Journal of Applied Mathematics
Volume 2 (2002), Issue 8, Pages 407-435

An asymptotic approach to inverse scattering problems on weakly nonlinear elastic rods

Shinuk Kim and Kevin L. Kreider

Department of Theoretical and AppliedMathematics, The University of Akron, Akron 44325-4002, OH, USA

Received 27 September 2001; Revised 28 May 2002

Copyright © 2002 Shinuk Kim and Kevin L. Kreider. This is an open access article distributed under the Creative Commons Attribution License, which permits unrestricted use, distribution, and reproduction in any medium, provided the original work is properly cited.


Elastic wave propagation in weakly nonlinear elastic rods is considered in the time domain.
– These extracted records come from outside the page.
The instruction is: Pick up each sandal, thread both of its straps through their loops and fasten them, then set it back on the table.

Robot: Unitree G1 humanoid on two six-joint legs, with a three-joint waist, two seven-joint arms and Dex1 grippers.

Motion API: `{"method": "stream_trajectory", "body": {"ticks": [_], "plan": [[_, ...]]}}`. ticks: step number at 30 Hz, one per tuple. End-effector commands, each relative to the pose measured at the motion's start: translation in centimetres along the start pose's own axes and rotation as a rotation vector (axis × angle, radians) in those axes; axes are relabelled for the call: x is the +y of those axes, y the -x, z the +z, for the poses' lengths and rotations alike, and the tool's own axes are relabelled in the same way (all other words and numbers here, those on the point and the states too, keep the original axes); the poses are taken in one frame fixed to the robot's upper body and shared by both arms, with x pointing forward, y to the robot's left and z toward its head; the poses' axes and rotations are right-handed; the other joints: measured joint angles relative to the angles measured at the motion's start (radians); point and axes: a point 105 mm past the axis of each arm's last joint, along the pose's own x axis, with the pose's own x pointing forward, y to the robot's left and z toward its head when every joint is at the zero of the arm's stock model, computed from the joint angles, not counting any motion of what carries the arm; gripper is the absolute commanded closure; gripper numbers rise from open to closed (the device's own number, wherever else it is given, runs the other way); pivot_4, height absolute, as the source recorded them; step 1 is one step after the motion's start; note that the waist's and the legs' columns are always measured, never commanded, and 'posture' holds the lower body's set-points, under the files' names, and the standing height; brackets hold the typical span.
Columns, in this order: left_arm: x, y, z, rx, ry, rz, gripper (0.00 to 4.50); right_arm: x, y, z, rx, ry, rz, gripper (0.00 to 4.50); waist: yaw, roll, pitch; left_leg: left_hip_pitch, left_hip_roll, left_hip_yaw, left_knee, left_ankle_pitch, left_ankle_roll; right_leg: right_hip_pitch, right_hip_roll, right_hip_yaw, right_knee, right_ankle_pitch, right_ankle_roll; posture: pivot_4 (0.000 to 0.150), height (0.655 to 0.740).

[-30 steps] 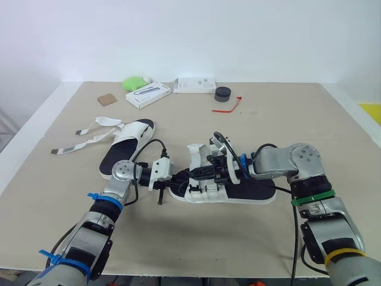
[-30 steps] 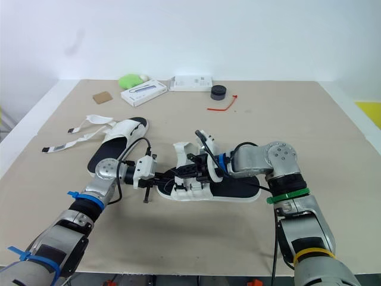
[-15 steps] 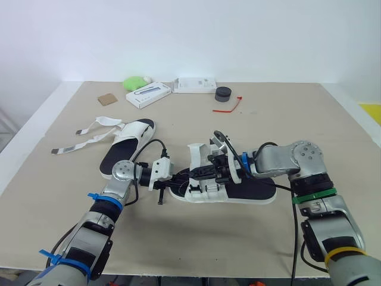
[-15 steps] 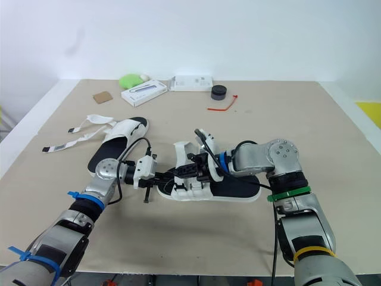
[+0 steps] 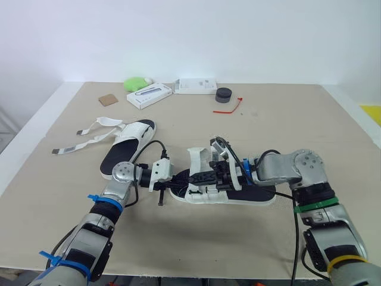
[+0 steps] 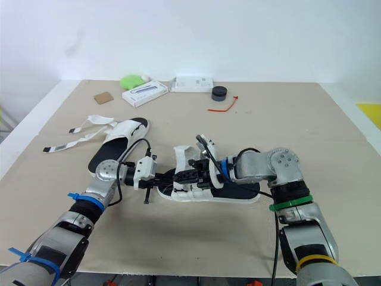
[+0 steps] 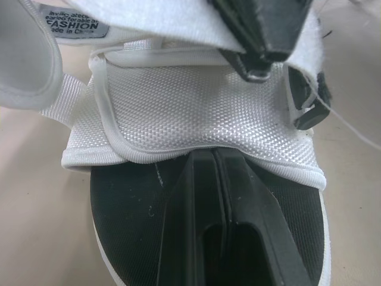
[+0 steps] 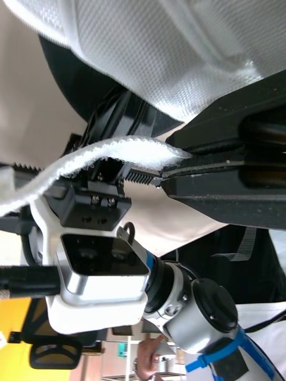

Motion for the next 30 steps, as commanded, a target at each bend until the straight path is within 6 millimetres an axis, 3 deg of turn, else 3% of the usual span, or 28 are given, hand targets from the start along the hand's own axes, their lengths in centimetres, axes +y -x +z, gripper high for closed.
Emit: {"method": "stream_trajectory", "body": {"ticks": [1,5,9,13,17,22,26,30], "plan": [[-5.6,0.4,-6.8,0.210,0.268,-0.111,4.50,-2.4,0.0,-1.9,0.068,-0.010,-0.140,4.49,0.000,0.000,0.000,0.000,0.000,0.000,0.000,0.000,0.000,0.000,0.000,0.000,0.000,0.000,0.000,0.150,0.7400],[-5.6,0.4,-6.8,0.210,0.268,-0.112,4.50,-2.8,0.2,-2.0,0.073,0.021,-0.189,4.49,0.000,0.000,-0.001,0.000,-0.001,-0.001,-0.001,0.000,0.000,0.000,-0.002,-0.001,0.000,-0.002,-0.001,0.150,0.7400],[-5.6,0.4,-6.8,0.211,0.266,-0.118,4.50,-2.2,0.0,-1.2,0.061,0.159,-0.244,4.49,0.001,0.002,-0.003,0.000,-0.002,-0.001,-0.001,-0.002,0.003,0.001,-0.002,-0.002,0.000,-0.004,-0.001,0.150,0.7400],[-5.5,0.3,-6.7,0.208,0.264,-0.116,4.50,-1.2,0.0,-1.0,0.060,0.206,-0.190,4.49,0.002,0.002,-0.003,0.000,-0.002,-0.003,-0.001,-0.002,0.003,0.001,-0.001,-0.004,0.000,-0.004,-0.001,0.150,0.7400],[-5.3,0.4,-6.6,0.208,0.263,-0.109,4.50,1.3,0.4,-1.5,0.067,0.315,-0.060,4.49,0.002,0.003,-0.003,0.000,-0.002,-0.003,-0.001,-0.002,0.003,0.001,-0.002,-0.005,0.000,-0.004,-0.001,0.150,0.7400],[-5.2,0.4,-6.7,0.209,0.264,-0.106,4.50,2.5,0.1,-2.2,0.085,0.436,-0.016,4.49,0.008,0.002,-0.003,-0.001,-0.002,-0.004,-0.001,-0.002,0.003,0.001,-0.002,-0.005,0.000,-0.005,-0.001,0.150,0.7400],[-5.2,0.3,-6.6,0.208,0.262,-0.107,4.50,1.4,-0.3,-2.8,0.119,0.597,-0.121,4.49,0.011,0.002,-0.002,-0.001,-0.002,-0.005,-0.002,-0.002,0.003,0.000,-0.002,-0.006,0.000,-0.005,-0.002,0.150,0.7400],[-5.2,0.3,-6.6,0.208,0.260,-0.110,4.50,-0.7,-0.5,-1.4,0.085,0.678,-0.243,4.49,0.011,0.001,-0.002,-0.001,-0.002,-0.005,-0.002,-0.003,0.002,0.000,-0.002,-0.007,0.000,-0.006,-0.002,0.150,0.7400]]}}
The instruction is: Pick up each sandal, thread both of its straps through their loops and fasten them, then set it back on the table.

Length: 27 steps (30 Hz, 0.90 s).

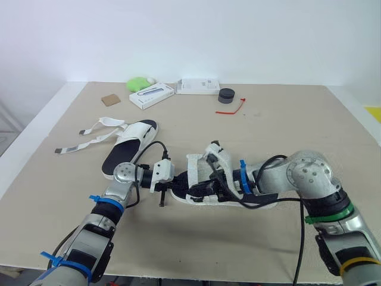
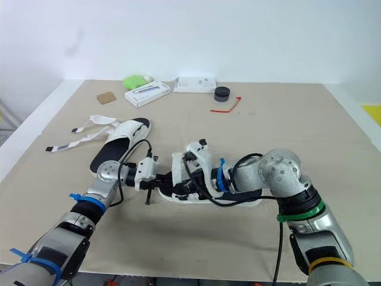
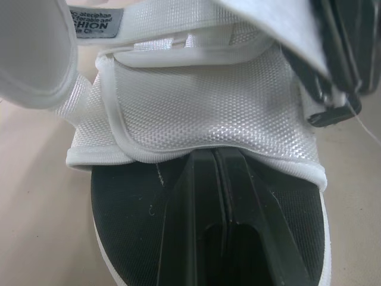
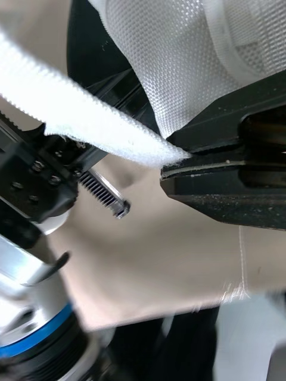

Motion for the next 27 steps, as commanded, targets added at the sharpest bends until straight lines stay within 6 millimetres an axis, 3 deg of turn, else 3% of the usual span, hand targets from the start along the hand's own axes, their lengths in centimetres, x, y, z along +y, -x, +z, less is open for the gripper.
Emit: {"method": "stream_trajectory", "body": {"ticks": [1,4,8,13,19,27], "plan": [[-5.1,0.7,-6.7,0.219,0.261,-0.104,4.50,-1.4,-0.3,-0.5,0.022,0.055,-0.065,4.49,0.000,-0.001,0.000,0.000,0.000,0.000,0.000,0.000,0.000,0.000,0.000,0.000,0.000,0.000,0.000,0.150,0.7400],[-5.1,0.7,-6.7,0.221,0.260,-0.106,4.50,-1.3,0.1,-0.5,0.033,0.049,-0.023,4.49,0.000,-0.002,0.001,0.001,0.001,0.000,0.000,0.000,0.000,0.000,0.000,-0.001,0.000,0.000,0.000,0.150,0.7400],[-5.1,0.8,-6.7,0.224,0.258,-0.106,4.50,-0.5,1.0,-0.5,0.044,-0.017,0.080,3.07,0.001,-0.002,0.001,0.001,0.002,0.000,0.000,0.000,0.000,0.000,-0.001,-0.002,0.000,0.000,-0.001,0.150,0.7400],[-5.1,0.8,-6.7,0.224,0.255,-0.108,4.50,-1.0,1.9,1.6,-0.027,-0.171,0.151,1.11,0.005,-0.003,0.002,0.001,0.000,0.000,0.000,0.000,0.000,0.001,0.000,-0.002,0.000,0.001,-0.001,0.150,0.7400],[-5.1,0.7,-6.7,0.224,0.255,-0.113,4.50,-1.1,2.9,5.4,-0.124,-0.274,0.223,1.11,0.005,-0.002,0.004,0.001,0.001,0.000,0.000,0.000,0.000,0.000,0.001,-0.003,0.000,0.004,-0.002,0.150,0.7400],[-5.1,0.6,-6.7,0.221,0.259,-0.106,4.50,-1.7,2.2,5.1,-0.106,-0.298,0.178,1.11,0.007,0.001,0.005,0.001,0.001,0.000,0.000,0.000,0.000,0.000,0.003,-0.003,0.000,0.004,-0.002,0.150,0.7400]]}}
The method of wave splitting is employed to formulate a standard scattering problem, forming the mathematical basis for both direct and inverse problems. A quasi-linear version of the Wendroff scheme (FDTD) is used to solve the direct problem. To solve the inverse problem, an asymptotic expansion is used for the wave field; this linearizes the order equations, allowing the use of standard numerical techniques. Analysis and numerical results are presented for three model inverse problems: (i) recovery of the nonlinear parameter in the stress-strain relation for a homogeneous elastic rod, (ii) recovery of the cross-sectional area for a homogeneous elastic rod, (iii) recovery of the elastic modulus for an inhomogeneous elastic rod.